Questa terza stagione è una perfetta sinfonia di ciò che è realmente Daredevil, sia come personaggio sia come simbolo. Dopo una prima stagione ben riuscita e una seconda che sarebbe stata totalmente fallimentare se non ci fosse stato il personaggio di The Punisher, Matt riesce a risollevarsi più forte che mai assieme alla sua omonima serie. Ogni episodio racchiude crudezza, disperazione e rammarico, ma anche decisione, speranza e coraggio. Tali caratteristiche sono espressamente rappresentate attraverso gli occhi vuoti di Matt, interpretato come al solito da Charlie Cox. Forse uno degli attori più sottovalutati degli ultimi anni, riesce ad esprimere le sue emozioni anche con metà viso coperto. I suoi dilemmi morali sono affrontati attraverso dialoghi magistrali e controversi, che metteranno alla prova le regole che lui stesso si è imposto.

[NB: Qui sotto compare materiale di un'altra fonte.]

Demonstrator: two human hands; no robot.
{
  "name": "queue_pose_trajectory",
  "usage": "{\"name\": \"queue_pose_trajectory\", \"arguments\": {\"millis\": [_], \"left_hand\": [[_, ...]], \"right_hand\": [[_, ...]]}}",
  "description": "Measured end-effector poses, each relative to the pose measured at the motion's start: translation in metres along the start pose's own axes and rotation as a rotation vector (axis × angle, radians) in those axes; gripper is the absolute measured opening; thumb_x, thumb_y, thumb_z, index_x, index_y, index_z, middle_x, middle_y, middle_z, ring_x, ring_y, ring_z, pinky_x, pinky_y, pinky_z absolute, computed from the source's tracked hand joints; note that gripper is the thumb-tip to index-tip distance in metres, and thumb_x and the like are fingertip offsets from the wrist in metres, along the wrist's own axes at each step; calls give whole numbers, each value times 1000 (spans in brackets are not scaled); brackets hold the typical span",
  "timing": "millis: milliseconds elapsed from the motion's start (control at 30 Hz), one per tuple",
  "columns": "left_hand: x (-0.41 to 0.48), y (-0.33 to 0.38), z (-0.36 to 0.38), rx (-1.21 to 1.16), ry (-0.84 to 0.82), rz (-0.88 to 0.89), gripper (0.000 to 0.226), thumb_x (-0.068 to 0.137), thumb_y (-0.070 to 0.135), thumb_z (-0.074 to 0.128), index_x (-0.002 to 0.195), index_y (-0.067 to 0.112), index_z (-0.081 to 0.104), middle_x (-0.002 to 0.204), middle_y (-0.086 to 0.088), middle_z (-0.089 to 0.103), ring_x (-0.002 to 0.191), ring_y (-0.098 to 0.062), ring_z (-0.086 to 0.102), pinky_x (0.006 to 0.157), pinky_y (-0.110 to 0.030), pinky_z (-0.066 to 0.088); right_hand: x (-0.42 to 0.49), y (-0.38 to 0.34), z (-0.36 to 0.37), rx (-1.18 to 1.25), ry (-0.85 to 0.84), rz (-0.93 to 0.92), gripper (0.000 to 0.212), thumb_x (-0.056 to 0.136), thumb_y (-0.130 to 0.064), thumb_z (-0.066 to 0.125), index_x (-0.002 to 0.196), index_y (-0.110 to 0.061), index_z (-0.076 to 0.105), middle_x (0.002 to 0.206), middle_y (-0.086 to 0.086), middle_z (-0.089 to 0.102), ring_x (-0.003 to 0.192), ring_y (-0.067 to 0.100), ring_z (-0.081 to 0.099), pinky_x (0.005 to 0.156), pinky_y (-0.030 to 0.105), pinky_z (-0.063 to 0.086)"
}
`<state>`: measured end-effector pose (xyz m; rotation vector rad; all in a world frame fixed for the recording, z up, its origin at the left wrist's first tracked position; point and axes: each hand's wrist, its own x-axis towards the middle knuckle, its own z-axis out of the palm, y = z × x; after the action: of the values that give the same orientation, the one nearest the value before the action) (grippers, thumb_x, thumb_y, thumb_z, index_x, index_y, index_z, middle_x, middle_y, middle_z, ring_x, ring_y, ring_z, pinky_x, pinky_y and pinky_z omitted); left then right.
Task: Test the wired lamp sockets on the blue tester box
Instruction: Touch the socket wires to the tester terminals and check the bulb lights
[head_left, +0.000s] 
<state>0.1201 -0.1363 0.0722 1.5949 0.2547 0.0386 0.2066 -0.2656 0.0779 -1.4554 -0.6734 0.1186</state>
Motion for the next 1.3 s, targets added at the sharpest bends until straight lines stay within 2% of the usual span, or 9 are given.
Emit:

Vi è un rapporto molto più unito e approfondito tra Karen e Foggie, che ora, senza l’aiuto del loro amico, devono cavarsela da soli, sia con i loro problemi personali sia con quelli legati all’uscita di prigione di Fisk. Un rapporto di stretta amicizia, fatto di compromessi e promesse, alcune mantenute altre infrante per il bene comune. Tali azioni comprometteranno reazioni a catena, soprattutto nel personaggio di Karen, che qui ha un ruolo essenziale, a volte anche focale, alla quale segue Foggie, deciso più che mai a fermare Fisk.
Un Kingpin eccezionale, interpretato dall’altrettanto caparbio Vincent D’Onofrio. Freddo, distaccato, eppure legato a ciò che più ama al mondo.  Un genio criminale altamente emotivo, che ha elaborato un piano capace di far intrecciare i più abili eroi in una matassa dalla quale sarà difficile uscire.


Vi è, come di consueto, l’episodio del piano sequenza nel quale Matt deve vedersela con più malviventi da solo, aprendosi la strada a calci e pugni, ma qui viene resa molto più lunga, e soprattutto con un fine molto più importante, non solo salvare una bambina o scoprire un determinato segreto. Le inquadrature sono un’alternanza fluida di campi medi e primi piani, in un movimento di macchina che rende l’illusione di tempo presente, senza stacchi o tagli di montaggio.
Tuttavia, l’episodio migliore è probabilmente il quinto, dove la stagione riesce a raggiungere livelli realmente artistici.


Senza spoilerare troppo, Fisk è intento a scoprire la storia della giovinezza di un agente dell’FBI che gli ha salvato la vita e che ora lo sorveglia. Il modo in cui hanno girato tale sequenza, come se realmente il Kingpin vedesse coi suoi occhi la storia di questa persona quasi stesse viaggiando nel tempo tra le righe dei dossier, è una trovata narrativamente geniale perché rende omaggio non solo al detto “show, don’t tell”, ma anche alla caratterizzazione di uno dei villain più sottovalutati della Marvel. Non solo un assassino sanguinario e psicotico senza una ragione, ma una persona legittimamente disturbata. C’è da chiedersi come sia possibile che la Marvel non riesca a creare villain così memorabili anche nei suoi numerosi film.


L’unica pecca è, come sempre, la paura degli scrittori ad ammettere che sia una serie presa da un fumetto: a volte esagerano col realismo. Hanno paura a nominare Kingpin o altri personaggi Marvel coi loro alias, com’è successo col Gufo nella prima stagione.
Nonostante ciò, la terza stagione di Daredevil è uscita maestosa, ricca di colpi di scena, tensione ed emozioni, capace di raggiungere i fasti della prima stagione e addirittura superarli.
La speranza è che non venga cancellata assieme a Iron Fist e Luke Cage.